Trailing zeros in Metrics
I am using the Dashboard facility to show metrics that have been rounded to 1 d.p. within a prepare recipe. The resulting metrics sometimes show several trailing zeros, after the 1st decimal place. Is there a way for me to resolve this?
I have checked the underlying dataset (which has just 1 row of data) and the all numbers correctly show just 1 d.p. The extra zeros seem to be generated when I turn the numbers into a metric.
I attach screenshot as an example:
-The number is the top-left, shows as 1165, when I would like to see 1165.0
-The numbers in the top-right and bottom-left show 5 extra trailing zeros
-The number in the bottom-right correctly show the number the correct format.
Operating system used: MacOS Sonoma 14.2.1
Best Answers
-
Turribeach Dataiku DSS Core Designer, Neuron, Dataiku DSS Adv Designer, Registered, Neuron 2023 Posts: 1,982 Neuron
So I did some digging and this has nothing to do with dashboards but it's to do with the value of your metrics. If you want to have a single decimal point in your numbers you need to use the round() function to truncate the decimals of the value in your datset, a format function is merely doing for display purposes but not behind the scenes.
I couldn't find a way to do this in a prepare recipe, there doesn't seem to be a built-in formula language function that can round a number to specific decimals. The existing round() function only allows to round a number to the nearest integer. So I created a Custom Python Function which does the rounding:
# Modify the process function to fit your needs import pandas as pd def process(row): number = float(row['Double_Number']) number_rounded = round(number, 1) return number_rounded
This is not going to be very fast as it will run this Python code on each individual row but since you said this is a single row dataset it should be fine.
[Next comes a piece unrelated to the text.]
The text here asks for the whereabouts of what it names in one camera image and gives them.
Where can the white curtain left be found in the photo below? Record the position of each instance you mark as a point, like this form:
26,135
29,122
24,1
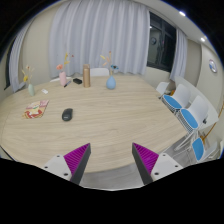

Another way to do it is to format the number (which returns a string) and then convert it back to a number using this formula:
toNumber(format("%.1f", Double_Number))
This will probably be a lot faster. Alternatively if you are using custom Python metrics probes you can use Python's round() function there. Now will this solve all your number format issues? Well no, turns out if the rounded number ends with trailing zeros Dataiku will remove them. So in my result set I did two custom Python probes and showed the min (12334.6) and the max (4325468.0) of Double_Number_Rounded and this is what you get:
You could argue Dataiku is doing the right thing, a trailing zero is superfluous and has value. However you could also argue that if you want to see numbers all with the same precision Dataiku shouldn't be messing with them. In this case I sit more close to the latter than the former since I tend to prefer flexibility of deciding how I want things rather than programs deciding for me.
-
tgb417 Dataiku DSS Core Designer, Dataiku DSS & SQL, Dataiku DSS ML Practitioner, Dataiku DSS Core Concepts, Neuron 2020, Neuron, Registered, Dataiku Frontrunner Awards 2021 Finalist, Neuron 2021, Neuron 2022, Frontrunner 2022 Finalist, Frontrunner 2022 Winner, Dataiku Frontrunner Awards 2021 Participant, Frontrunner 2022 Participant, Neuron 2023 Posts: 1,598 Neuron
As a possible work around, that should work fully in the formula language.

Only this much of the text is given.